I strongly recommend that people read the one-page press release to get a sense of the way NIH will set priorities in terms of its funding portfolios going forward. Look for new funding opportunity announcements and NIH policies addressing the issues laid out in this document in the upcoming months/years. It is also worthwhile to peruse the original recommendations given to the NIH Director by the Advisory Committee to the Director (ACD) last June, from which these initiatives derive.
Within workforce development, topics include the launch of new initiatives to provide mentored support to new researchers, training and standards for mentors, numerous initiatives to promote diversity at all levels, and increased support to grant mechanisms that foster an independent research career, such as the K99/R00. Notably, the following language appears pertaining to peer review: Promote fairness in peer review through interventions including implicit bias and diversity awareness training for both scientific review officers and members of review panels, and piloting a program that would make grant applications completely anonymous.
Under data and informatics, they list the following:
- Maximize the value of biomedical data through a new Big Data to Knowledge (BD2K) initiative that would create:
- improved data and software sharing policies, catalogs of research data, and data/metadata standards development to facilitate broader use of biomedical big data
- analysis methods and software development and dissemination
- enhanced training for biomedical big data
- proposed new centers of excellence
- Launch the NIH InfrastructurePlus adaptive environment to advance high-performance computing, agile hosting and storage approaches, and modernization of the network, among other approaches.
The NIH issued this announcement yesterday:
“The Department of Health and Human Services (HHS), including NIH, operates under a Continuing Resolution (CR) (H. J. Resolution 117) that was signed by President Obama as Public Law 112-175 on September 28, 2012. The CR continues government operations through March 27, 2013 at the FY 2012 level plus 0.6 percent.

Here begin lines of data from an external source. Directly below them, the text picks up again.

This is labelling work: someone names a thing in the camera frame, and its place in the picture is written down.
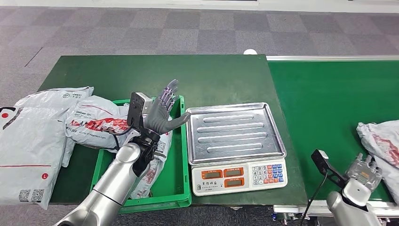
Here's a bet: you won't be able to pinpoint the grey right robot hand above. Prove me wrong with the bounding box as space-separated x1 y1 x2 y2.
344 153 383 193

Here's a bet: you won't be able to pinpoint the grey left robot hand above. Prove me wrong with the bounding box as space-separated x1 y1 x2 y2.
144 79 192 135

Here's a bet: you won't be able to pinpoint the wrinkled grey bag red print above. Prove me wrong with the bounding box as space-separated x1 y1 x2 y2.
356 120 399 205

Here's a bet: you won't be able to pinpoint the grey courier bag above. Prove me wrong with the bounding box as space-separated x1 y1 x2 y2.
129 153 166 200

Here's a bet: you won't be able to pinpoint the white courier bag red print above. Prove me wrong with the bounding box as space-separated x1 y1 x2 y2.
64 95 174 155

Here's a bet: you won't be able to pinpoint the grey parcel express logo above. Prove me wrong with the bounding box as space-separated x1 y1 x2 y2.
14 86 95 168

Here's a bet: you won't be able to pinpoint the large grey parcel QR codes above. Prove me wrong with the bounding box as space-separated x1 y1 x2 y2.
0 106 75 210

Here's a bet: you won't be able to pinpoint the green plastic crate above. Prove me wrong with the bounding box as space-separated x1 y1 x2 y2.
89 95 192 214

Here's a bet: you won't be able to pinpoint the white electronic scale steel tray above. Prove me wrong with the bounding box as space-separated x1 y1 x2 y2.
185 102 288 197

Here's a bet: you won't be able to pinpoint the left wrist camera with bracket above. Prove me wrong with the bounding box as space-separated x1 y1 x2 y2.
127 92 155 127

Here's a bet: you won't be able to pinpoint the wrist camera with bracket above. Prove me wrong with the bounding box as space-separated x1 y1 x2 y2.
127 92 155 127
311 149 347 189

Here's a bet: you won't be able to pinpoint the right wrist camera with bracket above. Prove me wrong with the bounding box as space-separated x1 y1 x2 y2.
311 149 347 189

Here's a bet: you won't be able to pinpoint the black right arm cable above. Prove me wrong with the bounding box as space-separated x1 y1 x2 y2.
299 171 330 226

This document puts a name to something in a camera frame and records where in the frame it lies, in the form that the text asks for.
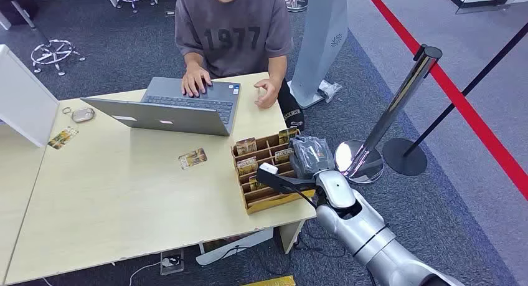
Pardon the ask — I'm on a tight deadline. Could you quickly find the yellow box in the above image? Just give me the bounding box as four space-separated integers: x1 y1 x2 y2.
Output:
242 275 297 286

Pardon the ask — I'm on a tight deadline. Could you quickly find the person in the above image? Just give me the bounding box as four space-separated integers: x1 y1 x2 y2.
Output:
174 0 306 132

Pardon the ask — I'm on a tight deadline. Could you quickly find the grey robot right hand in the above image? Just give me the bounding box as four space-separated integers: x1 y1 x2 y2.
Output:
288 136 336 181

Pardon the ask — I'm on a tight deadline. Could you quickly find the chrome stanchion post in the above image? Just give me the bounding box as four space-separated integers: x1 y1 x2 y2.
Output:
333 44 443 184

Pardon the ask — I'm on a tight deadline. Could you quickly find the white power cable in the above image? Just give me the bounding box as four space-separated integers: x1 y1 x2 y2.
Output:
128 257 176 286

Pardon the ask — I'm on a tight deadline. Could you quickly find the grey laptop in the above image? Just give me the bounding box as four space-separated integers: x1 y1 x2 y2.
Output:
80 77 242 137

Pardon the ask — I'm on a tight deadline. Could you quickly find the white desk foot panel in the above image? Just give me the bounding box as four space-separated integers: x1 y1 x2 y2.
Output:
195 227 275 267

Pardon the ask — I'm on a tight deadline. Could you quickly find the chrome round pedestal base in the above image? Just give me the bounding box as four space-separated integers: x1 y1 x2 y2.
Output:
282 0 309 13

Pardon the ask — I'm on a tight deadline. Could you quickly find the person's left hand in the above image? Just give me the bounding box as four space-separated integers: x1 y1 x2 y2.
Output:
253 78 281 110

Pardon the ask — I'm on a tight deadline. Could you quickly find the person's right hand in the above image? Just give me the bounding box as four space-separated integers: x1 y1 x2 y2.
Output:
181 65 214 98

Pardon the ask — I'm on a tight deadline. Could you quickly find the small oval metal dish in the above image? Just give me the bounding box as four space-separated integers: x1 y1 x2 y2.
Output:
71 107 96 123

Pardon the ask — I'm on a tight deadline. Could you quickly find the white partition panel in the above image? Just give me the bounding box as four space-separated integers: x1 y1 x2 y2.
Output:
0 44 60 148

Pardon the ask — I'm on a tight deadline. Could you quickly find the silver standing kiosk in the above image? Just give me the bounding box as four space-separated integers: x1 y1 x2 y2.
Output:
286 0 349 110

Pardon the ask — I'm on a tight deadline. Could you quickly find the black stanchion post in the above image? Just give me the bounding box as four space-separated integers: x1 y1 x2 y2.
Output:
382 22 528 177

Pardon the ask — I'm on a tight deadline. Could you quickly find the wooden card holder box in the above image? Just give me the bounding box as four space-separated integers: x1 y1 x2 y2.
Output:
230 128 317 216

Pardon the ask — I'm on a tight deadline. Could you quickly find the floor power socket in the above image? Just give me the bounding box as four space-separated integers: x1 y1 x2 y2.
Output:
159 249 185 276

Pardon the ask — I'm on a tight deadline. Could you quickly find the black floor cable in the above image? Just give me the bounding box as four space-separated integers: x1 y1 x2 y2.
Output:
214 228 351 277

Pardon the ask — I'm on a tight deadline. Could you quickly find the clear plastic bag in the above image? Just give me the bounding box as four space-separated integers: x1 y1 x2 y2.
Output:
318 79 343 103

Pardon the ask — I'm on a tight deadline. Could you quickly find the pale wrist camera, black mount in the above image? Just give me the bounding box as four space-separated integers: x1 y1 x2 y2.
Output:
256 163 318 197

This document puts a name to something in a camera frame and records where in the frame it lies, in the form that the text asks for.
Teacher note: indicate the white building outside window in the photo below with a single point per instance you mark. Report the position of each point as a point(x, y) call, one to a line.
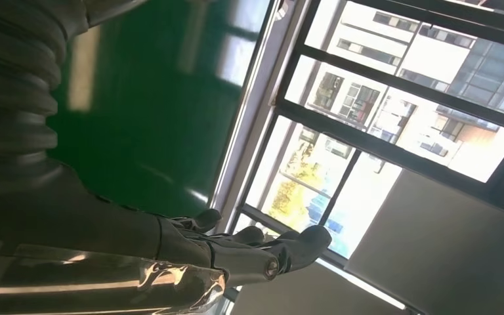
point(434, 56)

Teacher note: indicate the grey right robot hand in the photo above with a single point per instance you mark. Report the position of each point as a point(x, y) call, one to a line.
point(82, 243)

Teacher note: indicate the silver conveyor side rail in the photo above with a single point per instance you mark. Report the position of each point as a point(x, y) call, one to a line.
point(252, 113)

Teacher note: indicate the green conveyor belt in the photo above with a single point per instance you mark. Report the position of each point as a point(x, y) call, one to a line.
point(147, 121)

“Until FY 2013 appropriations are enacted, NIH will issue non-competing research grant awards at a level below that indicated on the most recent Notice of Award (generally up to 90% of the previously committed level). This is consistent with our practice during the CRs of FY 2006 – 2012. Upward adjustments to awarded levels will be considered after our FY 2013 appropriations are enacted but NIH expects institutions to monitor their expenditures carefully during this period. All legislative mandates that were in effect in FY 2012 remain in effect under the CR, including the salary limitation set at Executive Level II of the Federal Pay Scale ($179,700), which was effective with grant awards with an initial Issue Date on or after December 23, 2011 (see NOT-OD-12-034 and NOT-OD-12-035).”
For grant applications that have just been reviewed, look for a delay (possibly lengthy) in funding decision pending the FY13 Appropriation (unless you are lucky enough to have a priority score well within the funding range.) For those in the gray zone (perhaps 7-16%, depending on your funding mechanism and your ESI status), you can expect a lengthy delay in the funding decision. Discuss your specific circumstances with your program officer.